Valuation: Premium Multiple, Justified or Stretched?

Microsoft’s valuation isn’t cheap by any stretch. At around 31x forward earnings, it sits well above peers like Alphabet, which trades at 22x.

That gap shows investors want consistency and scale. It also means the company has to deliver. There’s not much room for error here.

The numbers still look solid. Revenue for FY25 is projected at about USD $281.7B, up 15% year over year. EPS growth is tracking at 16%. Operating leverage seems alive and well.

Free cash flow stays strong. The company returned USD $9.4B to shareholders this quarter through dividends and buybacks.

But here’s the thing. With a USD $4T market cap, Microsoft now faces expectations that almost no one else does.

Cloud and AI strength help justify some premium. Still, the higher the multiple, the less room there is for any stumble in margins or enterprise demand.
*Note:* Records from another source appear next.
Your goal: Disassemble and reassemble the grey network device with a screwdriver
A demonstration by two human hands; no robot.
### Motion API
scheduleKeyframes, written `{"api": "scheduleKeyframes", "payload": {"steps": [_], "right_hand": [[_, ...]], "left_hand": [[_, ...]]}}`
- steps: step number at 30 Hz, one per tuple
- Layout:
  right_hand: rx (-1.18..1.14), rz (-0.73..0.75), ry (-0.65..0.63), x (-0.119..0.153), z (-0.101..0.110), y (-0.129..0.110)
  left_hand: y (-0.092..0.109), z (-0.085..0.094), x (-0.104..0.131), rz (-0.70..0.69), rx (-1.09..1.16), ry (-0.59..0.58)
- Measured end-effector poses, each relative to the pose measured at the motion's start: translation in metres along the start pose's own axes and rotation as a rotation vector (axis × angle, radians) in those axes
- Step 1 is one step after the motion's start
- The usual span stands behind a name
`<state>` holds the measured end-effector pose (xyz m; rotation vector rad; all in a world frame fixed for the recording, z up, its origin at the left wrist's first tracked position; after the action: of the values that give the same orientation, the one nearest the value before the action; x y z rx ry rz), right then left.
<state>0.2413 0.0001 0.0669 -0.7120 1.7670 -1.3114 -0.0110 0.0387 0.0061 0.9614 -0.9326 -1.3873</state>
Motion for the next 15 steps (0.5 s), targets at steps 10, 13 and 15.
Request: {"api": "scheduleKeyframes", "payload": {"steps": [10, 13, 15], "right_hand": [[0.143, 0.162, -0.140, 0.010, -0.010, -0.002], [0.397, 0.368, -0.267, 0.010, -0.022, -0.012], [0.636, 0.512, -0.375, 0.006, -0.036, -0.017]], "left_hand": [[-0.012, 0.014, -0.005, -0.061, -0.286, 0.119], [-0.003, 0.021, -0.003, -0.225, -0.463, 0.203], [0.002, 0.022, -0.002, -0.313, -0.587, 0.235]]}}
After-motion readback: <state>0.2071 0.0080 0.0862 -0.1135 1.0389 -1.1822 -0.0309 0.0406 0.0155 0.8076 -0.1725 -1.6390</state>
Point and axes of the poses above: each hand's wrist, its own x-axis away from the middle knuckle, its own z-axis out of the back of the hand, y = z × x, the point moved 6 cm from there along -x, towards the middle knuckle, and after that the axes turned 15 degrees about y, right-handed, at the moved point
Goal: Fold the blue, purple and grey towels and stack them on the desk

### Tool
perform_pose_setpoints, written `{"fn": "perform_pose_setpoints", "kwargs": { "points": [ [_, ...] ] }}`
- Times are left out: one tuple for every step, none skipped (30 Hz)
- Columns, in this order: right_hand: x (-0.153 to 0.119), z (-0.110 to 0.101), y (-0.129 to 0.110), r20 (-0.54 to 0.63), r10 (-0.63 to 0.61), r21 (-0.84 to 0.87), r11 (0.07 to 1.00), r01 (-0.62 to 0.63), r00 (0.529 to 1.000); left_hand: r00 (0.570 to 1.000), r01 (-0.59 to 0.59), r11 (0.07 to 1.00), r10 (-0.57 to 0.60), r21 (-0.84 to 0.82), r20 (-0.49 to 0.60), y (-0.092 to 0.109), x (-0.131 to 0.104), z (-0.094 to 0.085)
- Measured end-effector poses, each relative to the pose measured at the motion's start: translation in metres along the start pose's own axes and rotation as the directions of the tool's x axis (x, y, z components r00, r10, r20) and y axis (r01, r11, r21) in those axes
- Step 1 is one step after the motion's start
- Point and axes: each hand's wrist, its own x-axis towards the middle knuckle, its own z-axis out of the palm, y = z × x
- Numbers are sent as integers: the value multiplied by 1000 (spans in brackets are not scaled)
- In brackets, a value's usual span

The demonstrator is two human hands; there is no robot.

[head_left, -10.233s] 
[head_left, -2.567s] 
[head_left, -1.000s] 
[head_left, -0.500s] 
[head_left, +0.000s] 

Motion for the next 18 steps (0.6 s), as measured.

Compared to peers, the premium looks a bit stretched. Oracle and SAP grow slower, but their multiples are far lower. And now that Oracle reported a 300%~ increase to their backlog, it makes it even more interesting.

Even Apple, which has that same mega-cap vibe, trades at a modestly lower valuation. Yes, it’s growing slower, but it also doesn’t have as much execution risk due to capital expenditure rollouts. Microsoft’s being treated as both a growth stock and a defensive anchor. That’s a tricky position to keep up.

The upside is obvious: recurring revenue, sticky enterprise contracts, and AI baked into Azure and Microsoft 365. The risk? If EPS growth falls short of mid-teens or the capital expenditures laid out in regards to AI don’t start to show meaningful results in the next few years, the multiple will probably compress.